**Exercise brief:** A faithful copy of the data, pictures omitted, is the required answer.

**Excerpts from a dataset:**
------------
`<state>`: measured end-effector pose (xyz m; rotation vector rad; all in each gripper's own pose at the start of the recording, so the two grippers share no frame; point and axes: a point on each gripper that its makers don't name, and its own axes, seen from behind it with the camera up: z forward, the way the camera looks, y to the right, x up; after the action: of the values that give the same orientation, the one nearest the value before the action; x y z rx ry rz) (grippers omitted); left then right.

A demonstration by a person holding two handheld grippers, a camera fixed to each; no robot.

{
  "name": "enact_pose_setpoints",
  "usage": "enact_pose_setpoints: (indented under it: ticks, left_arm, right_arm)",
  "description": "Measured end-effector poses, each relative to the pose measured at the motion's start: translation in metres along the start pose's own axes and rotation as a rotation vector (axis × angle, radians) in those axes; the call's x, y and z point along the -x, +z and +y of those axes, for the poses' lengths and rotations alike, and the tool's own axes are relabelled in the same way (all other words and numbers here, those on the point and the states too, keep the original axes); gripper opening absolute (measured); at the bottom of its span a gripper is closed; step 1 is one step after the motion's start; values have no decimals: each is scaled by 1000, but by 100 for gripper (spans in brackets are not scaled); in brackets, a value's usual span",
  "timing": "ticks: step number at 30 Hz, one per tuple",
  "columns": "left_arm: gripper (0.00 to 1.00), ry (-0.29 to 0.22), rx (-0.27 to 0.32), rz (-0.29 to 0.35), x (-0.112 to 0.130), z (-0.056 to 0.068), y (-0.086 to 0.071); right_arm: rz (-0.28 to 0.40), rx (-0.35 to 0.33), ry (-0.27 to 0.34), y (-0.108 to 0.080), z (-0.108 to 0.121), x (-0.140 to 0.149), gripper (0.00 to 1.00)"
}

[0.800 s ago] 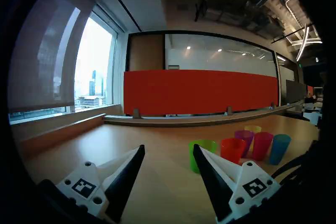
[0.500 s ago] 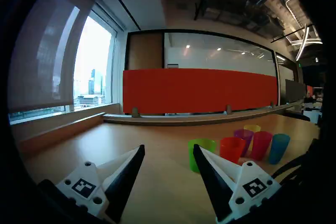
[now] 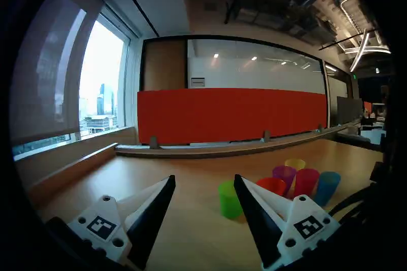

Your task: Pour water

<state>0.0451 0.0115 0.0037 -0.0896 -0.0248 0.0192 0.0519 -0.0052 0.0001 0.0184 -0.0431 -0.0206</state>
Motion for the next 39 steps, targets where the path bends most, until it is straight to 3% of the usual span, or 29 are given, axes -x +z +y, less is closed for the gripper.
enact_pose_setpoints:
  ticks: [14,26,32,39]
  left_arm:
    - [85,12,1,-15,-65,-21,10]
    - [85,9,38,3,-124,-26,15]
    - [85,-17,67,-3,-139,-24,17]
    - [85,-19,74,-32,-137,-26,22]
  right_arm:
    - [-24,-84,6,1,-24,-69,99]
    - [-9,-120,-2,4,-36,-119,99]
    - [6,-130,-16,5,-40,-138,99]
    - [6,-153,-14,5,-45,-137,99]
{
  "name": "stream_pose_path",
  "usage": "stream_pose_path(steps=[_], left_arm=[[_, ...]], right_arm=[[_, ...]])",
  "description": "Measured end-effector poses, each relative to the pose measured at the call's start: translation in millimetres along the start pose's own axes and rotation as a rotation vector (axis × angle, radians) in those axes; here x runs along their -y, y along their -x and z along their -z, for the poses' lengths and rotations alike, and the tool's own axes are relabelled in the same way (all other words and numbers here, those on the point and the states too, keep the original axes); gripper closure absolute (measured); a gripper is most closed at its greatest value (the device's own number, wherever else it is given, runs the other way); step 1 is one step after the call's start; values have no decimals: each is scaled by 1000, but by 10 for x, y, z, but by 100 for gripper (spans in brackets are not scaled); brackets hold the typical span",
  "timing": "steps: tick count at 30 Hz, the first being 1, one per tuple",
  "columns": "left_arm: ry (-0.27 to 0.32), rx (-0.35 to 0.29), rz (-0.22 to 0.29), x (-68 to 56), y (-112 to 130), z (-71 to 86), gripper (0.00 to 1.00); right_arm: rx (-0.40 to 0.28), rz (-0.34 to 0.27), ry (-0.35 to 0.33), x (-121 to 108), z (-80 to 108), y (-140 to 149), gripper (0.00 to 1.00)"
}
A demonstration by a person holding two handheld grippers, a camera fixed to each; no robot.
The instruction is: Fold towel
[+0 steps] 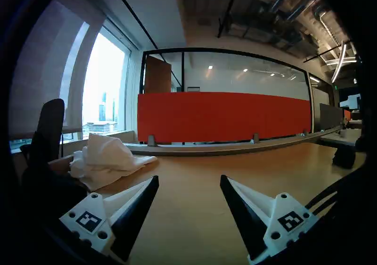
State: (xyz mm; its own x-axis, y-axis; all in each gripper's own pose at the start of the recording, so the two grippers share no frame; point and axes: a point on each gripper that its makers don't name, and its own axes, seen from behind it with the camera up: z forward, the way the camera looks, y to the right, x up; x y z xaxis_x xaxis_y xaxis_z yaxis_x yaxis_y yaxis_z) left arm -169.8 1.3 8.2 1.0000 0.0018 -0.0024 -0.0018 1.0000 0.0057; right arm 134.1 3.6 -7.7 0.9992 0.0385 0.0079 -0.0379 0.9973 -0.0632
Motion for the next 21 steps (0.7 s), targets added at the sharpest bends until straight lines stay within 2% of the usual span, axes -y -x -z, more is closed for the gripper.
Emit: stream_pose_path(steps=[14,21], left_arm=[[0,0,0,-1,-5,0,3],[0,0,0,2,-5,-2,3]], right_arm=[[-18,34,0,-88,-61,75,1],[-21,16,-14,-152,-21,238,1]])
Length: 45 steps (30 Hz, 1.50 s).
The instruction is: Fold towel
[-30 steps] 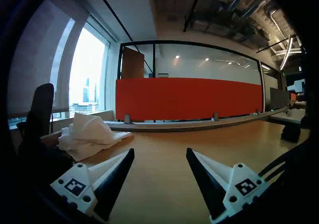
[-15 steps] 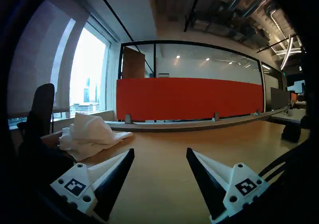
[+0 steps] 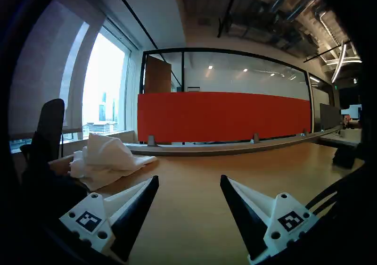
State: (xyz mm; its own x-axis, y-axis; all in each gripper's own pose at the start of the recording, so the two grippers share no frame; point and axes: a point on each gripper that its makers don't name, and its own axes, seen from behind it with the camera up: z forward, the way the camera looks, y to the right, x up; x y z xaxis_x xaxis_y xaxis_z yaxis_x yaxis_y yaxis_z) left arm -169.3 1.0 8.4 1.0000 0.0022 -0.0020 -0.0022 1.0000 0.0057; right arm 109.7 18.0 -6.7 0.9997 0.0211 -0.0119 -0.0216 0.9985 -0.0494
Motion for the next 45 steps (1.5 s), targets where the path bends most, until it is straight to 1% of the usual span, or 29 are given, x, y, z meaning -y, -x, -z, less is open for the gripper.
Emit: stream_pose_path(steps=[5,8,11,14,20,27,38,45], left_arm=[[0,0,0,-1,-4,-4,3],[0,0,0,-1,-6,-2,3],[0,0,0,-4,-6,-2,3],[0,0,0,-9,-6,-1,3],[0,0,0,-7,-6,1,3],[0,0,0,-8,-8,0,3],[0,0,0,-8,-10,2,3],[0,0,0,-12,-12,2,3]], right_arm=[[-10,-20,-4,-56,19,122,1],[-4,-29,0,-98,20,220,1],[-8,-29,2,-104,20,288,1],[-19,-23,-4,-64,29,338,1],[-17,-37,-21,22,34,518,1],[-7,-29,-21,27,37,709,1],[0,-27,-23,25,24,856,0],[6,-31,-39,87,-1,911,1]])
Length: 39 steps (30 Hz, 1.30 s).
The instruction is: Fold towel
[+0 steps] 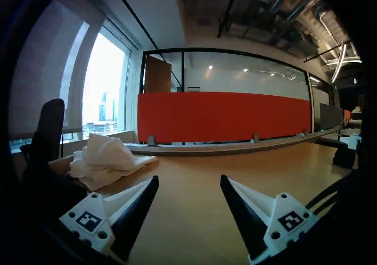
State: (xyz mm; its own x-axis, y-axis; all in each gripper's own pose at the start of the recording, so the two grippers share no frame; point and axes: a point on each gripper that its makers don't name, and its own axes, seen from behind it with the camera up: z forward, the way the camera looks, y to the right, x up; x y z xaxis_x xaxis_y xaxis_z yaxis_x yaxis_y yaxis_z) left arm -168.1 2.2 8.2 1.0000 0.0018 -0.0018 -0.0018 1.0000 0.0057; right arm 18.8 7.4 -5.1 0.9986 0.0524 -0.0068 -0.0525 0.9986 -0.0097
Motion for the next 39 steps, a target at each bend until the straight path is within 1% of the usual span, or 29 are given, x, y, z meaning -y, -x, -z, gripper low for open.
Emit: stream_pose_path(steps=[9,20,39], left_arm=[[0,0,0,3,-2,-2,3],[0,0,0,3,-4,1,3],[0,0,0,2,-3,0,3]], right_arm=[[3,11,-8,53,1,42,1],[2,47,-20,144,19,3,1],[6,46,-24,181,41,-34,1]])
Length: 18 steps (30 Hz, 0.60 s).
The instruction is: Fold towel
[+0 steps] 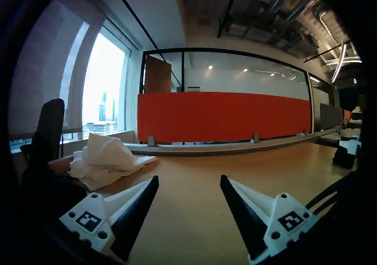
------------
**Written solution:**
`<state>`: measured end-effector pose (xyz m; rotation vector rad; all in each gripper's own pose at the start of the recording, so the two grippers share no frame; point and axes: a point on each gripper that its makers don't name, and its own axes, seen from behind it with the camera up: z forward, the way the camera looks, y to the right, x up; after the action: of the values that give the same orientation, the one nearest the value before the action; x y z rx ry rz) (grippers omitted); left then right.

A demonstration by a person holding two handheld grippers, a camera fixed to each; no robot.

{
  "name": "enact_pose_setpoints",
  "usage": "enact_pose_setpoints: (indented under it: ticks, left_arm, right_arm)",
  "description": "Measured end-effector poses, each relative to the pose measured at the motion's start: translation in metres along the start pose's own axes and rotation as a rotation vector (axis × angle, radians) in those axes; the call's x, y and z point along the -x, +z and +y of those axes, for the poses' lengths and rotations alike, and the tool's own axes are relabelled in the same way (all other words and numbers here, those on the point and the states too, keep the original axes); gripper opening absolute (measured); at the bottom of its span a gripper is closed; step 1 is one step after the motion's start; values have no decimals: each is scaled by 1000, but by 100 for gripper (spans in brackets are not scaled); in brackets, a value's usual span",
  "timing": "ticks: step number at 30 Hz, one per tuple",
  "columns": "left_arm: gripper (0.00 to 1.00), ry (-0.29 to 0.22), rx (-0.27 to 0.32), rz (-0.29 to 0.35), x (-0.112 to 0.130), z (-0.056 to 0.068), y (-0.086 to 0.071); right_arm: rz (-0.28 to 0.40), rx (-0.35 to 0.33), ry (-0.27 to 0.34), y (-0.108 to 0.080), z (-0.108 to 0.121), x (-0.140 to 0.149), gripper (0.00 to 1.00)"
}

[0.800 s ago] 
[0.500 s ago] 
[now] 

Your task: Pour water

<state>0.0451 0.0115 0.0037 -0.0896 -0.0248 0.0192 0.0519 -0.0052 0.0001 0.0184 -0.0431 -0.0206</state>
Motion for the next 39 steps, targets where the path bends most, until it is straight to 3% of the usual span, or 29 are given, axes -x +z +y, less is closed for the gripper.
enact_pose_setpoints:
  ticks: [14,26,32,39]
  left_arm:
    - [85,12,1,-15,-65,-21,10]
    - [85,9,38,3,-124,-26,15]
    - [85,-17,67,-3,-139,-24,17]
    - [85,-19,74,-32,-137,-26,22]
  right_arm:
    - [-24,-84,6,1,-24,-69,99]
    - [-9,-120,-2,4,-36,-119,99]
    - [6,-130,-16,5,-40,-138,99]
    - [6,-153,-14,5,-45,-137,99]
{
  "name": "stream_pose_path",
  "usage": "stream_pose_path(steps=[_], left_arm=[[_, ...]], right_arm=[[_, ...]])",
  "description": "Measured end-effector poses, each relative to the pose measured at the call's start: translation in millimetres along the start pose's own axes and rotation as a rotation vector (axis × angle, radians) in those axes; here x runs along their -y, y along their -x and z along their -z, for the poses' lengths and rotations alike, and the tool's own axes are relabelled in the same way (all other words and numbers here, those on the point and the states too, keep the original axes); gripper closure absolute (measured); a gripper is most closed at its greatest value (the device's own number, wherever else it is given, runs the other way); step 1 is one step after the call's start; values have no decimals: each is scaled by 1000, but by 10 for x, y, z, but by 100 for gripper (spans in brackets are not scaled); brackets hold the typical span",
  "timing": "steps: tick count at 30 Hz, the first being 1, one per tuple",
  "columns": "left_arm: ry (-0.27 to 0.32), rx (-0.35 to 0.29), rz (-0.22 to 0.29), x (-68 to 56), y (-112 to 130), z (-71 to 86), gripper (0.00 to 1.00); right_arm: rx (-0.40 to 0.28), rz (-0.34 to 0.27), ry (-0.35 to 0.33), x (-121 to 108), z (-80 to 108), y (-140 to 149), gripper (0.00 to 1.00)"
}
A demonstration by a person holding two handheld grippers, a camera fixed to each; no robot.
The instruction is: Fold towel
[+0 steps] 
State: (xyz mm; its own x-axis, y-axis; all in each gripper's own pose at the start of the recording, so the two grippers share no frame; point and axes: a point on each gripper that its makers don't name, and its own axes, seen from behind it with the camera up: z forward, the way the camera looks, y to the right, x up; x y z xaxis_x xaxis_y xaxis_z yaxis_x yaxis_y yaxis_z) left arm -169.8 1.3 8.2 1.0000 0.0018 -0.0024 -0.0018 1.0000 0.0057; right arm 134.1 3.6 -7.7 0.9992 0.0385 0.0079 -0.0379 0.9973 -0.0632
Motion for the next 21 steps (0.7 s), targets added at the sharpest bends until straight lines stay within 2% of the usual span, axes -y -x -z, more is closed for the gripper.
Emit: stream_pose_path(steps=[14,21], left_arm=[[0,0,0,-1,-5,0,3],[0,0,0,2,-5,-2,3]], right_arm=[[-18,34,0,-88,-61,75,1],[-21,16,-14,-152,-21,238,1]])
Length: 45 steps (30 Hz, 1.50 s).
The instruction is: Fold towel
[-30 steps] 
[-15 steps] 
[+0 steps] 
State: (xyz mm; its own x-axis, y-axis; all in each gripper's own pose at the start of the recording, so the two grippers share no frame; point and axes: a point on each gripper that its makers don't name, and its own axes, seen from behind it with the camera up: z forward, the way the camera looks, y to the right, x up; x y z xaxis_x xaxis_y xaxis_z yaxis_x yaxis_y yaxis_z) left arm -169.3 1.0 8.4 1.0000 0.0022 -0.0020 -0.0022 1.0000 0.0057; right arm 109.7 18.0 -6.7 0.9997 0.0211 -0.0119 -0.0216 0.9985 -0.0494
Motion for the next 45 steps (1.5 s), targets where the path bends most, until it is straight to 1% of the usual span, or 29 are given, x, y, z meaning -y, -x, -z, less is open for the gripper.
Emit: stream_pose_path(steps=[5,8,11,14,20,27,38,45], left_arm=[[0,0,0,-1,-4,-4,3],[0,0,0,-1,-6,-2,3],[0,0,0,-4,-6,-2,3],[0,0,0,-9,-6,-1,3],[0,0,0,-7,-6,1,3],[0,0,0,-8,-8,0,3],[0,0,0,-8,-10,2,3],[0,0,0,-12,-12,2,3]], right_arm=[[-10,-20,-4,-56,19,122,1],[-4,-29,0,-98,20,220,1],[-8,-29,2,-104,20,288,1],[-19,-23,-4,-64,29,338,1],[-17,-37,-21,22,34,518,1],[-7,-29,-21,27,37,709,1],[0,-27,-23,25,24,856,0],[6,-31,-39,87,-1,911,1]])
Length: 39 steps (30 Hz, 1.30 s).
The instruction is: Fold towel
[+0 steps] 
State: (xyz mm; its own x-axis, y-axis; all in each gripper's own pose at the start of the recording, so the two grippers share no frame; point and axes: a point on each gripper that its makers don't name, and its own axes, seen from behind it with the camera up: z forward, the way the camera looks, y to the right, x up; x y z xaxis_x xaxis_y xaxis_z yaxis_x yaxis_y yaxis_z) left arm -168.1 2.2 8.2 1.0000 0.0018 -0.0018 -0.0018 1.0000 0.0057; right arm 18.8 7.4 -5.1 0.9986 0.0524 -0.0068 -0.0525 0.9986 -0.0097
Motion for the next 39 steps, a target at each bend until the straight path is within 1% of the usual span, or 29 are given, x, y, z meaning -y, -x, -z, gripper low for open.
Emit: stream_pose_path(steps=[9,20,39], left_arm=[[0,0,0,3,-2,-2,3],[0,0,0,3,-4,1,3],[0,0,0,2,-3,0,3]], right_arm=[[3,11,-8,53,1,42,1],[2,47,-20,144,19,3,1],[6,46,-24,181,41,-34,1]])
Length: 18 steps (30 Hz, 0.60 s).
The instruction is: Fold towel
[+0 steps] 

No additional answer text is required.